TASK: The reply should hold every entry exactly as written and none of the pictures.

Stored dataset items:
↓↓↓

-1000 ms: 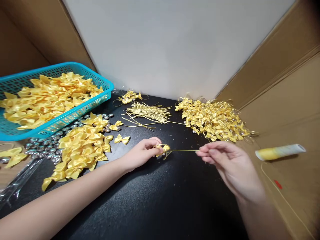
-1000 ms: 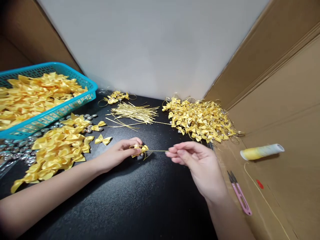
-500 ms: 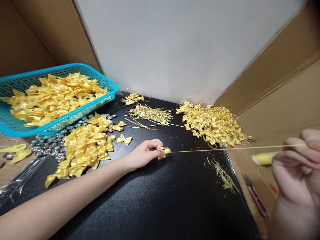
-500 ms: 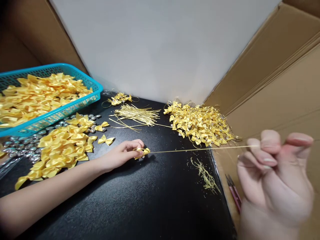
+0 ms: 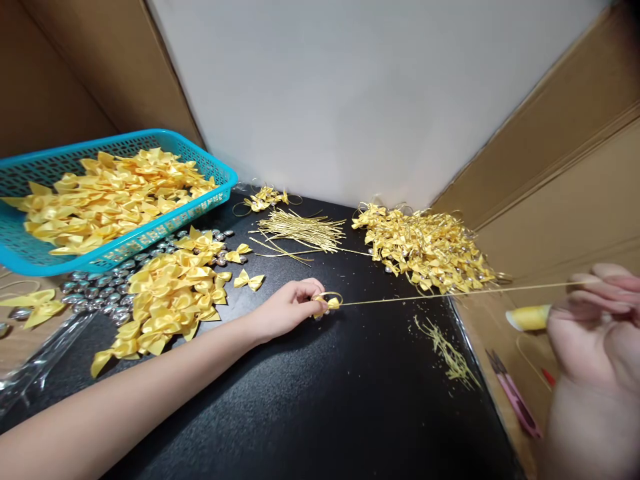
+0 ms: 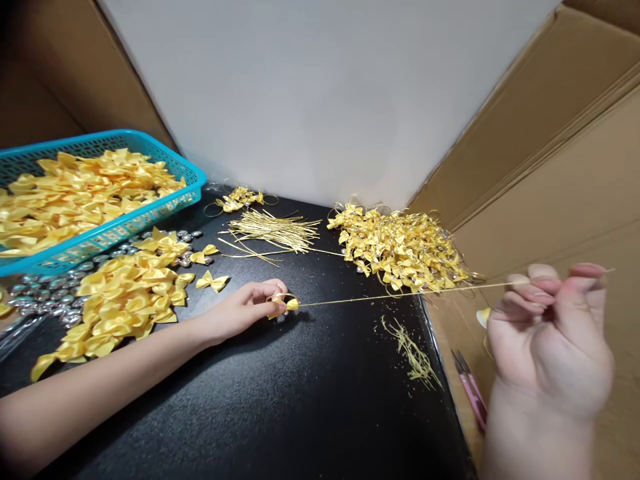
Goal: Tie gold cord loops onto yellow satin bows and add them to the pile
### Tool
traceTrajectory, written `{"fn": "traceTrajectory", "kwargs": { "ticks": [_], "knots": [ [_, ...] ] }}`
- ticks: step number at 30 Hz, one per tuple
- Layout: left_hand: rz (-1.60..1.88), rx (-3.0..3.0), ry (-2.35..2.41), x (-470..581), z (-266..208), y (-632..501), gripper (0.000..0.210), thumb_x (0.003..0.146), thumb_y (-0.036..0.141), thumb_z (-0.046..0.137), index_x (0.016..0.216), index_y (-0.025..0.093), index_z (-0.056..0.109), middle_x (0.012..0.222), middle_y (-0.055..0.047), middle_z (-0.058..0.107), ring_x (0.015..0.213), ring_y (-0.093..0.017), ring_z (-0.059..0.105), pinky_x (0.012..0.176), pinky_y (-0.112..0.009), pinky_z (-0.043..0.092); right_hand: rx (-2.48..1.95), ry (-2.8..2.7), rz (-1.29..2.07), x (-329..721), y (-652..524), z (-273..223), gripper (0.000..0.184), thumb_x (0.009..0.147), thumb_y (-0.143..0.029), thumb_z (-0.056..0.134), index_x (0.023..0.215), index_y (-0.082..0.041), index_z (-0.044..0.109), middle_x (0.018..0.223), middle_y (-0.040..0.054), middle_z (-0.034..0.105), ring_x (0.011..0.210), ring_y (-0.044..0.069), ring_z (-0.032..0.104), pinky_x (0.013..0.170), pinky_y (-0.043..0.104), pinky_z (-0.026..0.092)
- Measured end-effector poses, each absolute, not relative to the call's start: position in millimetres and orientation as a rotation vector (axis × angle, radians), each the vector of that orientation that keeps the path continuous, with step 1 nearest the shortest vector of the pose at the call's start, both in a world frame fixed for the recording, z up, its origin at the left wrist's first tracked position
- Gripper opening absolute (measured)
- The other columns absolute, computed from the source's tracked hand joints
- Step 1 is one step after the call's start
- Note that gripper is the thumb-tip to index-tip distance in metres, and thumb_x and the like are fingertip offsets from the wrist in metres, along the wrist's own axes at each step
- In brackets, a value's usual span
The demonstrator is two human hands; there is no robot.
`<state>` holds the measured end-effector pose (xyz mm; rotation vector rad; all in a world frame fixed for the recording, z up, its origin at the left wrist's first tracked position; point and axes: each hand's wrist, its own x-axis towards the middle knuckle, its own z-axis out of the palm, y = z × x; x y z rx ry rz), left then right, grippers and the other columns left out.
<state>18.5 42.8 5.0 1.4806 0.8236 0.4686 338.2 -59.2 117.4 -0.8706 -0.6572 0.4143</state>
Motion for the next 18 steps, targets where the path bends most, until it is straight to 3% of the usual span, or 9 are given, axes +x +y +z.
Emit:
{"fn": "traceTrajectory", "kwargs": {
  "ticks": [7,13,18],
  "knots": [
    [0.397,1.399,0.878,19.2,4.9,43.0,0.029,0.079,0.043,0.058,0.068,0.017,0.054,0.062,0.004,0.048,0.059,-0.01,0.042,0.059,-0.023,0.034,-0.944,-0.642,0.547,303.3,-54.7,98.9,0.03,0.049,-0.014,0.092,0.074,-0.018,0.076,0.066,0.0004,0.061,0.059,0.003,0.059,0.05,0.004,0.05],
    [0.333,1.412,0.87,19.1,7.8,40.8,0.029,0.082,0.043,0.053,0.069,0.017,0.052,0.056,0.006,0.044,0.054,-0.01,0.041,0.054,-0.022,0.033,-1.041,-0.959,0.869,223.2,-56.3,54.6,0.008,0.08,-0.025,0.072,0.085,-0.029,0.075,0.065,-0.0018,0.071,0.053,0.009,0.065,0.05,0.018,0.056],
    [0.299,1.423,0.852,19.3,10.4,38.5,0.029,0.082,0.042,0.051,0.069,0.016,0.055,0.055,0.005,0.044,0.052,-0.01,0.039,0.052,-0.022,0.031,-1.327,-1.188,1.059,182.0,-57.8,12.6,0.014,0.083,-0.021,0.064,0.094,-0.02,0.072,0.068,0.0016,0.073,0.051,0.011,0.065,0.052,0.021,0.057]
  ]
}}
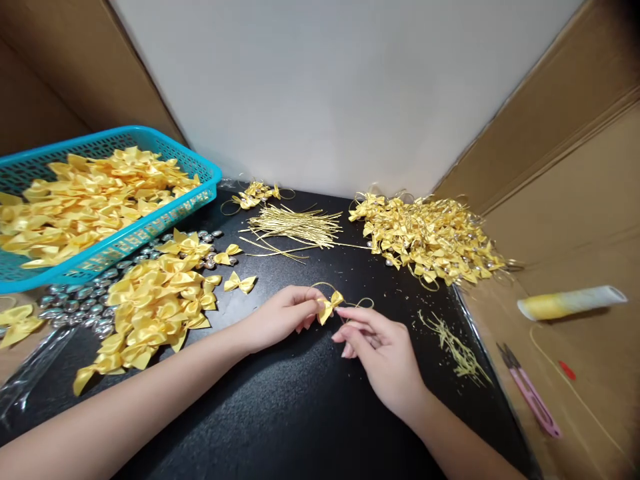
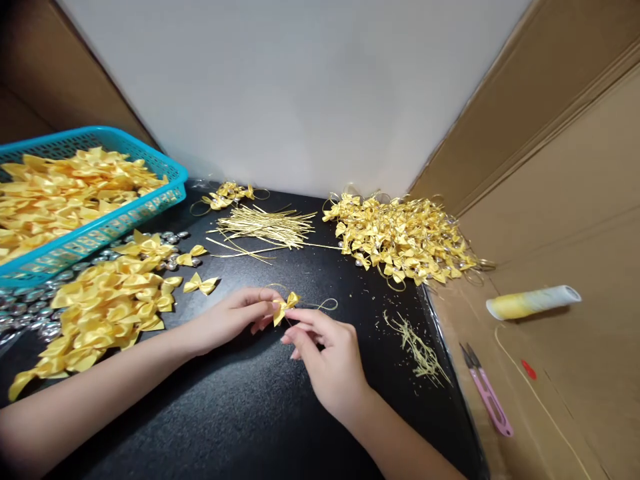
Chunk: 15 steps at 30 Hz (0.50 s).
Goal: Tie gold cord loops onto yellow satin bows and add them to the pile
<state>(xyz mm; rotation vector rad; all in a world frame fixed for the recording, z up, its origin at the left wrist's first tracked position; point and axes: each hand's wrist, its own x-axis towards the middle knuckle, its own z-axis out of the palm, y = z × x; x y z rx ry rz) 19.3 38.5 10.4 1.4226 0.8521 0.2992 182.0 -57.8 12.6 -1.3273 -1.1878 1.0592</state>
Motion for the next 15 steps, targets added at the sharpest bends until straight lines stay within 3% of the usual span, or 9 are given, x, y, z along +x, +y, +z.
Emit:
{"fn": "traceTrajectory", "kwargs": {
  "ticks": [6,15],
  "knots": [
    [0.281,1.425,0.857,18.5,10.7,37.6,0.033,0.084,0.044,0.051,0.069,0.016,0.058,0.053,0.006,0.044,0.05,-0.009,0.036,0.05,-0.022,0.029,-1.516,-1.315,0.934,179.3,-58.1,-0.8,0.013,0.085,-0.025,0.057,0.075,-0.017,0.063,0.063,0.0024,0.069,0.053,0.013,0.065,0.051,0.022,0.054],
    [0.255,1.414,0.815,18.9,13.9,35.9,0.033,0.084,0.043,0.052,0.065,0.016,0.059,0.052,0.005,0.043,0.051,-0.009,0.036,0.05,-0.022,0.028,-1.567,-1.417,0.798,181.4,-57.6,-0.3,0.017,0.084,-0.024,0.055,0.069,-0.018,0.058,0.051,-0.0009,0.059,0.044,0.01,0.054,0.045,0.021,0.043]
  ]
}}
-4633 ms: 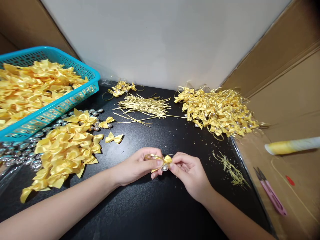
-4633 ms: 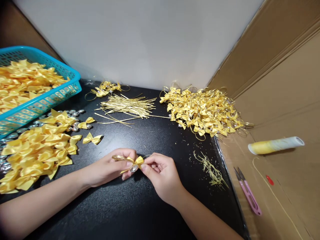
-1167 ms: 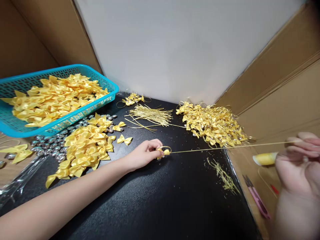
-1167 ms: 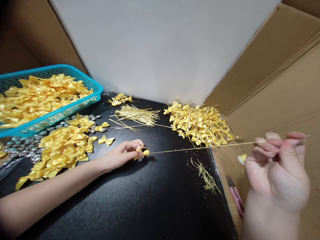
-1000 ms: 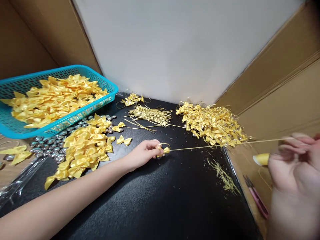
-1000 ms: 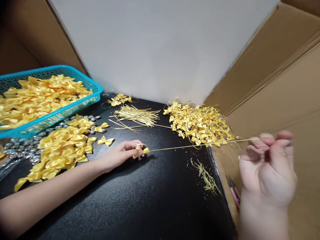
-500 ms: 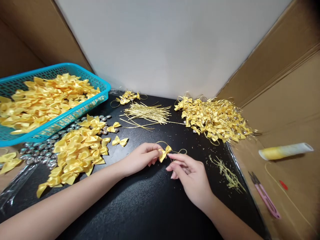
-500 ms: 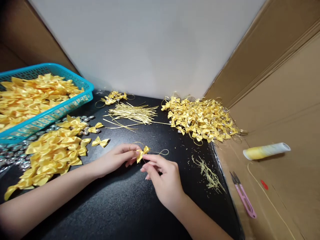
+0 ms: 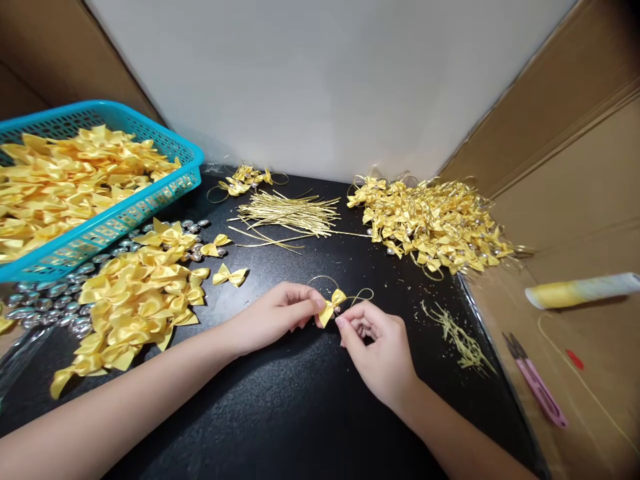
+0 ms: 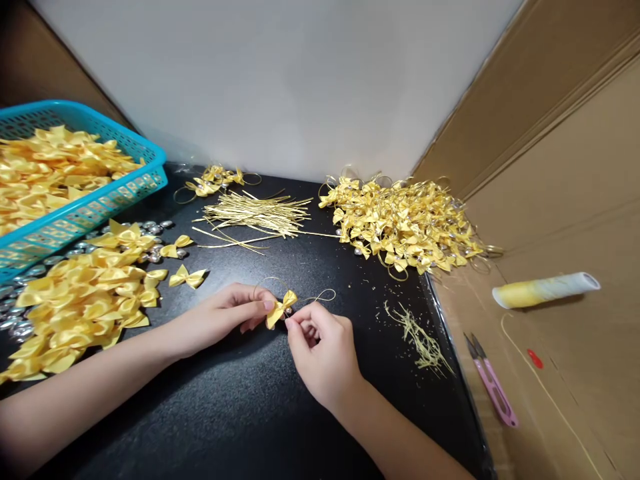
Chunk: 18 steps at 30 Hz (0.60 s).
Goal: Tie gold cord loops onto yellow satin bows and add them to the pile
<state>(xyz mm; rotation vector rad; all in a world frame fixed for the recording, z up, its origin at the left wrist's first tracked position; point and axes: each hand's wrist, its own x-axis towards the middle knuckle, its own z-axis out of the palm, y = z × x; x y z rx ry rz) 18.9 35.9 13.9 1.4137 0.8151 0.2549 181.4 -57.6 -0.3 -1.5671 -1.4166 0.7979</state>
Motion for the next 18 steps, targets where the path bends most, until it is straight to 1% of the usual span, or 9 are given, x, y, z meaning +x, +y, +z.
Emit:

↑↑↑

YOUR SOLUTION:
-1000 ms: 
-1000 ms: 
-500 ms: 
-500 ms: 
+0 ms: 
+0 ms: 
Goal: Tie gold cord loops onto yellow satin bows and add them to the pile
### Tool
traceTrajectory, written `{"fn": "traceTrajectory", "kwargs": { "ticks": [_], "knots": [ [_, ...] ] }}`
- ticks: step number at 30 Hz, one per tuple
- Layout: left_hand: rz (-1.60..1.88), rx (-3.0..3.0), ry (-2.35..2.41), x (-470..581), z (-266..208), y (-632..501), gripper (0.000..0.210), thumb_x (0.003..0.146), thumb_y (-0.036..0.141), thumb_z (-0.046..0.137), index_x (0.016..0.216), index_y (-0.025..0.093), index_z (-0.056..0.109), middle_x (0.012..0.222), middle_y (-0.055..0.047), middle_z (-0.058..0.107), ring_x (0.015..0.213), ring_y (-0.093..0.017), ring_z (-0.059..0.105), pinky_x (0.012..0.176), pinky_y (-0.112..0.009), pinky_z (-0.043..0.092); right_hand: rx (-2.48..1.95), ry (-2.8..2.7), rz (-1.29..2.07), x (-329..721), y (-652..524), z (-273..223), gripper (0.000..0.184), thumb_x (0.009..0.147), thumb_y (-0.143..0.029), thumb_z (-0.056..0.134), index_x (0.023..0.215), index_y (-0.082..0.041), index_z (-0.044..0.109), middle_x (0.018..0.223), middle_y (-0.040..0.054), middle_z (-0.034..0.105), ring_x (0.011..0.210), ring_y (-0.044..0.069), ring_z (-0.032..0.104), pinky_x (0.013..0.170), pinky_y (-0.043..0.104), pinky_z (-0.026..0.092)
- Measured end-effector poses, each absolute, not relative to the call's start: position in millimetres and orientation as a rotation vector (axis × angle, radians), each the vector of that orientation that keeps the path continuous, with step 1 nearest the shortest vector of the pose at the call's start, both in a world frame fixed for the recording, z up, its origin at the left wrist's first tracked position
- Gripper opening absolute (measured)
- The other columns absolute, computed from the source's tracked hand joints
- Step 1 is one step after the call's start
- Note that gripper is the thumb-tip to index-tip distance in metres, and thumb_x and the like are fingertip offsets from the wrist in metres, along the wrist's own axes at each step
- In brackets, a value's usual span
The demonstrator is two human hands; there is no robot.
`<state>` holds the measured end-effector pose (xyz mm; rotation vector rad; all in a world frame fixed for the recording, z up, its origin at the left wrist's first tracked position; point and axes: each hand's wrist, its own x-axis towards the middle knuckle, its own z-axis out of the palm, y = z × x; x y z rx ry rz), left then right, grippers and the other columns left out.
<state>18.5 42.8 5.0 1.4806 0.8236 0.4686 338.2 -59.2 117.4 -0.8706 -0.6572 0.4143</state>
Motion for the next 18 steps, targets where the path bends most, until it is straight to 3% of the usual span, or 9 are given, axes +x +y +z.
Emit:
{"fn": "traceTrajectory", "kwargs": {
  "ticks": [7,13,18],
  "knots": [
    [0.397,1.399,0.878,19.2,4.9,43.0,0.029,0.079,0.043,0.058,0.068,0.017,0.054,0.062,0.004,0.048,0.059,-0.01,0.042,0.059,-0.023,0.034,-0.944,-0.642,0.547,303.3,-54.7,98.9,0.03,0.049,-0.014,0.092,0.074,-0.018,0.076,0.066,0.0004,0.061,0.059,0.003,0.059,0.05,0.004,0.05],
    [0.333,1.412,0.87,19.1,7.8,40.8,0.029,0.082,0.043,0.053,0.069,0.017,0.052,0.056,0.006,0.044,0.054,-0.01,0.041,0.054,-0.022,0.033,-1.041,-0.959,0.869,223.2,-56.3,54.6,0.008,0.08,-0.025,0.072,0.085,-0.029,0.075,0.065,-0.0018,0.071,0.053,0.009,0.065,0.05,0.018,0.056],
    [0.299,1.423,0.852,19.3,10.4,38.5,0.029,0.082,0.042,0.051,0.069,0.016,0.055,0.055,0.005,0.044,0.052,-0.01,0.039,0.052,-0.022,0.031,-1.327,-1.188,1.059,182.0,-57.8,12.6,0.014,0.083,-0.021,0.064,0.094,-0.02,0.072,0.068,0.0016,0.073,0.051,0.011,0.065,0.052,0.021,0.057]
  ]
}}
Chunk: 15 steps at 30 Hz (0.50 s).
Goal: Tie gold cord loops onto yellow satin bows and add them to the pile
<state>(xyz mm; rotation vector rad; all in a world frame fixed for the recording, z up, its origin at the left wrist's first tracked position; point and axes: each hand's wrist, its own x-axis towards the middle knuckle, its own z-axis out of the palm, y = z × x; x y z rx ry rz) 19.3 38.5 10.4 1.4226 0.8521 0.2992 182.0 -57.8 12.6 -1.3273 -1.1878 1.0592</state>
Motion for the next 15 steps, targets added at the sharpest bends until straight lines stay within 3% of the usual span, or 9 are given, x, y, z along +x, +y, +z.
Emit:
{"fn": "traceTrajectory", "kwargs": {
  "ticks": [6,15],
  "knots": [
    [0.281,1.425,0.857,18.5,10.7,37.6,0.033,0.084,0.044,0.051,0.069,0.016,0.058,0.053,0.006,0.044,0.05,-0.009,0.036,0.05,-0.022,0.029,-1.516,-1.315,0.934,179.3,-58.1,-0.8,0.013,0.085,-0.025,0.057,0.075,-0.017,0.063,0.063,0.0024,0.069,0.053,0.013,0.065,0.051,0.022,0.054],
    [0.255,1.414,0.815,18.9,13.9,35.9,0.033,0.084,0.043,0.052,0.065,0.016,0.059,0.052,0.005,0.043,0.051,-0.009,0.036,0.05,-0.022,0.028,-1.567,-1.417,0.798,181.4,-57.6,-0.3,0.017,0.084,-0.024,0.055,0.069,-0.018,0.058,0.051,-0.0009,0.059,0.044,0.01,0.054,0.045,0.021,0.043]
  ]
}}
-4633 ms: 
-4633 ms: 
-1167 ms: 
-1167 ms: 
-1000 ms: 
-1000 ms: 
-500 ms: 
-500 ms: 
+0 ms: 
+0 ms: 
Chunk: 18 steps at 30 Hz (0.60 s).
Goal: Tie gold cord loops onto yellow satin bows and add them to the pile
<state>(xyz mm; rotation vector rad; all in a world frame fixed for the recording, z up, its origin at the left wrist's first tracked position; point and axes: each hand's wrist, its own x-axis towards the middle knuckle, its own z-axis out of the palm, y = z × x; x y z rx ry rz) 18.9 35.9 13.9 1.4137 0.8151 0.2549 181.4 -57.6 -0.3 -1.5671 -1.4166 0.7979</state>
Motion for the next 18 steps, targets where the path bends most, until it is straight to 1% of the usual span, or 9 are given, x, y, z meaning +x, +y, +z.
Emit:

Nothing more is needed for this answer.